Fate, Destiny, and Online Medicine
A recent Ask Metafilter thread has given me pause lately, partially because of my own involvement, and partially because of the outcome.
headspace posts this as her question:
You Are Not A Doctor: Three weeks ago, I got a nasty head cold that never quite went away. It’s now settled into my chest, and I have a chronic, slightly productive cough. Ordinarily, I would just wait it out, but I’m exhausted, can’t really get a full breath, and the stuff I’m coughing up tastes like bleach. I swear, I haven’t been inhaling or gargling bleach. I do have an appointment to see my doctor on Wednesday (the earliest I could get in,) but I was wondering if anyone else had had these symptoms and could tell me what caused them, so I can quit Googling medical conditions and diagnosing myself with lung abscesses and tuberculosis.
I hesitate to answer at first–I’m just a medical student, don’t know a whole, could be wrong and lead someone in the wrong direction–but I figure some information is better than none, and as long as I’m not definitive and make clear that I’m just a student, it should be okay. Having just finished pneumonias and respiratory infections, I remember that foul-smelling sputum is a sign of an anaerobic, gram-negative infection. The shortness of breath thing is concerning, but I don’t feel comfortable calling it a pneumonia. (“Can you still be walking around and be as sick as pneumonia?” I ask myself. All the pneumonia cases in class…people were really sick!) So, I post.
Later in the thread, a real live doctor posts in follow-up saying that I’m a bit off–he thinks it’s a fairly serious pneumonia, and that headspace needs to get to an ER before going septic (ie: get bacteria in your blood, and get really, really sick as your body freaks out in response). I feel a bit chided–this is the perfectionist in me–but it’s something I’ve got to get used to. I’m new at this, I don’t have experience, I don’t know all the answers, I’m learning. I will be wrong again. (This further makes me wonder if I should have posted in the first place.) I do, however, come away with a better understanding of mycoplasma pneumonia, also known as “walking pneumonia.”)
The whole post brings up issues of online diagnosing and malpractice that make me uncomfortable. Is it unethical to try to diagnose in the dark without all the data? Without actually seeing–that is, observing–the patient? Or is it unethical not to try to provide a diagnosis, or at least a recommendation that the patient go to their doctor or the ER? In this case, no one knew headspace’s age, exposure history, history of present illness, past medical history, social history, family history, sexual history.
But the more disturbing question, for me at least, comes from headspace’s follow-up:
Well, gram gets points for the diagnosis- I have bronchitis, and lots of lovely antibiotics and codeine cough syrup now, but ikkyu gets points for sending me to the doctor today. If I’d waited ’til Wednesday and felt any better, I probably wouldn’t have gotten the chest X-ray to rule out pneumonia, and they wouldn’t have found the mass that’s in my right lung. I’m a little shell-shocked, but better to find out now than when it’s too late.Thank you guys all for your good wishes and your suggestions, I really appreciate it.
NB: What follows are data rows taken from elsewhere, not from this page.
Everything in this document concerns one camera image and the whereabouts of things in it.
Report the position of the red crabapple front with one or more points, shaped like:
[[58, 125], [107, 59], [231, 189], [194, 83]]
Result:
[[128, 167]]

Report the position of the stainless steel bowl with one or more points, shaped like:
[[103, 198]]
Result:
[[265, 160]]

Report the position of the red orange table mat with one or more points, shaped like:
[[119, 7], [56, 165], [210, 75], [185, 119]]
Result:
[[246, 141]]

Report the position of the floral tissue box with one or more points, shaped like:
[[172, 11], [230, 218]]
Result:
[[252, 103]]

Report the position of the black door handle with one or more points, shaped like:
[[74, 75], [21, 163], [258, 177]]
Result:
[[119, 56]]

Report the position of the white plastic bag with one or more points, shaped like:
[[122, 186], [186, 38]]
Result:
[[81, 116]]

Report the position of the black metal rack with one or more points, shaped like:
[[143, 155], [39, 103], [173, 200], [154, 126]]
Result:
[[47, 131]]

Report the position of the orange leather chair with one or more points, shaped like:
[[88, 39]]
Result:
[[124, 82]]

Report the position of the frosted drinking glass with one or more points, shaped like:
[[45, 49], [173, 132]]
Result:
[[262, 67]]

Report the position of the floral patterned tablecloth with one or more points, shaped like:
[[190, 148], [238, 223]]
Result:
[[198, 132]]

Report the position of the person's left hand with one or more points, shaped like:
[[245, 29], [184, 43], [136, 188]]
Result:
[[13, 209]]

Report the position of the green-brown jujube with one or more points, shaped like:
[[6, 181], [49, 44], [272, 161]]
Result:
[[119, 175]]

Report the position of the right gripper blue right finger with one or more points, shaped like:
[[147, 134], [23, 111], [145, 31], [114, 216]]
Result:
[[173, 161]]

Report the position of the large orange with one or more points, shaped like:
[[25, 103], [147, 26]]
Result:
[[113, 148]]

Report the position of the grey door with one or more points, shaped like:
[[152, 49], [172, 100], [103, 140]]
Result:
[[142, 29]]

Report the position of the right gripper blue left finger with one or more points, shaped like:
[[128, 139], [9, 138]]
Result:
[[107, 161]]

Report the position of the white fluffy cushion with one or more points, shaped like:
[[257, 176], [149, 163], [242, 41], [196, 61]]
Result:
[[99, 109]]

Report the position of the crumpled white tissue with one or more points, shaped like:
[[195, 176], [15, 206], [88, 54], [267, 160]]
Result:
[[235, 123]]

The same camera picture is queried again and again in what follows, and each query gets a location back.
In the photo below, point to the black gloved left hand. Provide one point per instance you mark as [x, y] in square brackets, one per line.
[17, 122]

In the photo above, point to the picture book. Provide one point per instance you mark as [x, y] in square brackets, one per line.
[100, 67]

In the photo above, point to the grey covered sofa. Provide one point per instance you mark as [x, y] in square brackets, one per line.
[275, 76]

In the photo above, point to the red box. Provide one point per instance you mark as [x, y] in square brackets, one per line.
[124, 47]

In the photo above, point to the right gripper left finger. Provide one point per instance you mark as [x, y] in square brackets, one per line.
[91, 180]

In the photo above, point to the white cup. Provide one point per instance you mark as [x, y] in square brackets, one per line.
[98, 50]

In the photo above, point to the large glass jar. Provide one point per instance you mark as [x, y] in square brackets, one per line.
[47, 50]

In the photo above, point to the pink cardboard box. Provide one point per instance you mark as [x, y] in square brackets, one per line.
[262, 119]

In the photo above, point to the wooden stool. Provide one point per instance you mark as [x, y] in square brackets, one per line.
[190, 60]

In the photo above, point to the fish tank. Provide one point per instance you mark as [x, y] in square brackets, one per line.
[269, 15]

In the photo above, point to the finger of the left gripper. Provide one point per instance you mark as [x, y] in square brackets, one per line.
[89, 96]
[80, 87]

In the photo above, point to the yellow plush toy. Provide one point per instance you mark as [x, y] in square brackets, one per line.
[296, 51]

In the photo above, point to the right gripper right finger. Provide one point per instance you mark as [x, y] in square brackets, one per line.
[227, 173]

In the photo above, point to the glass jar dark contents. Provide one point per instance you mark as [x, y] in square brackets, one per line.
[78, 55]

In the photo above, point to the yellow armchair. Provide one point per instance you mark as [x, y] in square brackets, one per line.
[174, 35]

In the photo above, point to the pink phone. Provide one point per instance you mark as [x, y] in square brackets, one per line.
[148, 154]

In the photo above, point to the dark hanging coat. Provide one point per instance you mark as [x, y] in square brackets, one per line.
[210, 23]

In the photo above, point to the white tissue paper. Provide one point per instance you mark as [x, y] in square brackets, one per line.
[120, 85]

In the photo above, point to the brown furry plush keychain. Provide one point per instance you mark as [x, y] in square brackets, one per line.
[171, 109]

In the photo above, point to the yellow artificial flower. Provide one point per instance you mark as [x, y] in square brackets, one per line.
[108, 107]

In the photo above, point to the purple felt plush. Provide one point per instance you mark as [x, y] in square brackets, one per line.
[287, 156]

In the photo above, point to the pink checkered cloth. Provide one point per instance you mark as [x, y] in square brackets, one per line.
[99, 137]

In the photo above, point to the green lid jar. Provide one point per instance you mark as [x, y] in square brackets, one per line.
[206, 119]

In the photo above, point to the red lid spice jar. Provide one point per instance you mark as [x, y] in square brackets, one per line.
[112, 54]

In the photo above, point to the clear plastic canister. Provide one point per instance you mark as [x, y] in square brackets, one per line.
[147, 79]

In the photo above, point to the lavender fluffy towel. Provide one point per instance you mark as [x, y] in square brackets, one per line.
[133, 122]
It’s these freaky “what ifs” that have always bothered me. What if the doctor didn’t say headspace should have gone to the ER? What if she just took my advice, didn’t get the chest x-ray, and didn’t find out about the right lung mass until later? Is there something more to this than mere coincidence? Fate? Destiny? “Everything happens for a reason?” Or is this just random chance? The spiritual side of me prefers the former, while the medical side argues for the latter.
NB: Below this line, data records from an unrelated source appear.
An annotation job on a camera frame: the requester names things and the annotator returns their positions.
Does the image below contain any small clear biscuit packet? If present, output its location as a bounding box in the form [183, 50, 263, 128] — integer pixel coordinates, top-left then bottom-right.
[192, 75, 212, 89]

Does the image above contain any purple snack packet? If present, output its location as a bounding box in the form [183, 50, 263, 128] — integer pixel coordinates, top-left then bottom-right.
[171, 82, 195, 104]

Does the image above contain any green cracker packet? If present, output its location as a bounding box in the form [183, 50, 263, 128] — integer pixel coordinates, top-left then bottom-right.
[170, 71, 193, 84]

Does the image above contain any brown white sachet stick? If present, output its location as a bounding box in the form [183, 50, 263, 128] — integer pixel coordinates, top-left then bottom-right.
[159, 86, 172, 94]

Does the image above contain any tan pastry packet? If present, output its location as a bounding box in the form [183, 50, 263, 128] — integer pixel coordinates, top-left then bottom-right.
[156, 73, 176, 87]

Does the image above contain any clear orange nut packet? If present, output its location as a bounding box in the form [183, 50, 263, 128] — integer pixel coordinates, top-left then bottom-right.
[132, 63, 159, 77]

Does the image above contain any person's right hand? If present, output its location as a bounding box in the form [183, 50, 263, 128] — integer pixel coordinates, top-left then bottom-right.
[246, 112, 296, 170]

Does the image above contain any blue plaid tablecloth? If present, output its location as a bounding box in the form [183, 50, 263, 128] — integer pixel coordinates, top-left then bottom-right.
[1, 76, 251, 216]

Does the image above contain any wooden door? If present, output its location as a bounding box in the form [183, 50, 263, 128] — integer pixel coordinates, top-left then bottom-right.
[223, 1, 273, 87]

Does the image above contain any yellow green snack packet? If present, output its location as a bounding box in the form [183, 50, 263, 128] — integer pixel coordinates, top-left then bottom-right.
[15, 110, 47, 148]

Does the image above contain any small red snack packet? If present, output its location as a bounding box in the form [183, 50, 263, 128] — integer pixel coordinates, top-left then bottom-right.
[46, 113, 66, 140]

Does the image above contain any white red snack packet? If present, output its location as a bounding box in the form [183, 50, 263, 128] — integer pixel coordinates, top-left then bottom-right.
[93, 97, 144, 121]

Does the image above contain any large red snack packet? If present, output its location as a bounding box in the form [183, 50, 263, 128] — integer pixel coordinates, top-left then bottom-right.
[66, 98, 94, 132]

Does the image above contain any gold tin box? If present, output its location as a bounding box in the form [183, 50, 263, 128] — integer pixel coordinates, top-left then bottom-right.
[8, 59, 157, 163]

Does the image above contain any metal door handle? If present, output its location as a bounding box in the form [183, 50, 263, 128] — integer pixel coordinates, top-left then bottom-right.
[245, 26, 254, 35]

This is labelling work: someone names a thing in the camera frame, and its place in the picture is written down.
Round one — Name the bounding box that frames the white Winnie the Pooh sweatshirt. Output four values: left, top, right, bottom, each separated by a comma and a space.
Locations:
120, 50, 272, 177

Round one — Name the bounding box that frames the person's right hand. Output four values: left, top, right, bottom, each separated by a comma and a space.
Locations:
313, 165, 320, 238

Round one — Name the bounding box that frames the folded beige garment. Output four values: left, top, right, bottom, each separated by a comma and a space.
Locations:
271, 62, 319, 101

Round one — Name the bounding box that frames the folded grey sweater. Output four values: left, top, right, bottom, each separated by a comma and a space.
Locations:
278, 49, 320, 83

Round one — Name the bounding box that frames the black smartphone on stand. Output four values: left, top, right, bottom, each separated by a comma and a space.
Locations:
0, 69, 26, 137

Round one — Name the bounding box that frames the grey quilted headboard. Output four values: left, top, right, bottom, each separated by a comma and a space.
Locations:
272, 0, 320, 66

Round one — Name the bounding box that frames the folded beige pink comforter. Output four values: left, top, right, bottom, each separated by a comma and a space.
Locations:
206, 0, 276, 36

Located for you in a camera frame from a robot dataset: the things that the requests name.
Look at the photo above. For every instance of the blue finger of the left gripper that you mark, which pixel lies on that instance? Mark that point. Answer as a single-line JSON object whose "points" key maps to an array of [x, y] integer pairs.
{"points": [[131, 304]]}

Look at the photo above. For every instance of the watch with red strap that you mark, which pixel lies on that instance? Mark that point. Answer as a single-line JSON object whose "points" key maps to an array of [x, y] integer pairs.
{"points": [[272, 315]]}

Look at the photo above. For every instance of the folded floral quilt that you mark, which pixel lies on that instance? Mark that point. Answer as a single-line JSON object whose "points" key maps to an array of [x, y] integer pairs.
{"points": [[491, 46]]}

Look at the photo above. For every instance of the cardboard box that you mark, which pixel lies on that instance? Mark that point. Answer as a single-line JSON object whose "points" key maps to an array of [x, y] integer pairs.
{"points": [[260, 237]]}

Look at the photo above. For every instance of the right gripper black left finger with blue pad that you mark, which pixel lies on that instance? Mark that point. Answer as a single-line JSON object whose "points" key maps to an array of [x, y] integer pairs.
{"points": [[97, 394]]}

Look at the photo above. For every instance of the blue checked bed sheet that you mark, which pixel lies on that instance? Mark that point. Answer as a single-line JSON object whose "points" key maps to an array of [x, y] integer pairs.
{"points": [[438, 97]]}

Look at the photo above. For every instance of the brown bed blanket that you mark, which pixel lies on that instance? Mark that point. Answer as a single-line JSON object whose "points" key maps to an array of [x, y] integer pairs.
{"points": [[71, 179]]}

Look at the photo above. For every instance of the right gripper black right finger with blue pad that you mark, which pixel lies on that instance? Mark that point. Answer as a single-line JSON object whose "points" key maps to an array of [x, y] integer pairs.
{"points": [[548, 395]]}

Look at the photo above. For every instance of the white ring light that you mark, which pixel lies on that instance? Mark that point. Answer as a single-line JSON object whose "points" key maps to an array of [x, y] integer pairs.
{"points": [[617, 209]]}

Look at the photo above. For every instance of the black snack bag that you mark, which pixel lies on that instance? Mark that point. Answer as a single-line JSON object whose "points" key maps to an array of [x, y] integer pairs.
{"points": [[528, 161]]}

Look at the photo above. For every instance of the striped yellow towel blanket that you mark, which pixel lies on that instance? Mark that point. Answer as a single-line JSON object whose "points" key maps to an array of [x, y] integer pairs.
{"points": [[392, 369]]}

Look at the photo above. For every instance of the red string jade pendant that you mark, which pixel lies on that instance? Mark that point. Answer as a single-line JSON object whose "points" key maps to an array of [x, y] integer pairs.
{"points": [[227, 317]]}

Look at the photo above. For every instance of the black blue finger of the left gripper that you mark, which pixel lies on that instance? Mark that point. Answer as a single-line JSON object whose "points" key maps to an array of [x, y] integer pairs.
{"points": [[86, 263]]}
Doctors, like all other humans, are prone to being fallible. I’m confident that there are just as many good things that can and cannot be explained by simple reasoning, but if we were all to just consider which one it was all the time, then we’d lose our guard and forget about the good things that could be accomplished during that time. I say just be grateful that this occurrence resulted in the better rather than the worse and move on.
I’m not a doctor (a doctor’s daughter, so have seen some stuff others haven’t, but still not a doctor), but I’d always advise against giving diagnoses online. I’d ALWAYS tell someone to see their doctor. For a start only someone who has their history will know what else they might have had, what’s likely and any other details about them. As a medical student you’ve still only got a tiny amount of the knowledge… but even if you were a qualified doctor, you still wouldn’t be able to give a diagnosis in cyberspace.
By the way… if someone take some advice from someone – whatever the advice, whoever the person – the responsibility for the outcome is their own.
One thing that I have noticed during my pediatric training is that as a student I was always reluctant to diagnose things like pneumonia, pyelonephritis, etc. It was always easier to chalk things up to viral URI and send them home. The problem is that while training, even as a resident, there is always someone looming over your decisions to pick up the pieces. At some point, people will look to you for answers.
There was nothing inappropriate about offering advice to the individual. You made clear your level of training from the outset. It also forced you to make a decision in a vacuum.
The legal issues about possibly establishing a doctor-patient relationship in an online forum is where I am certainly not an expert.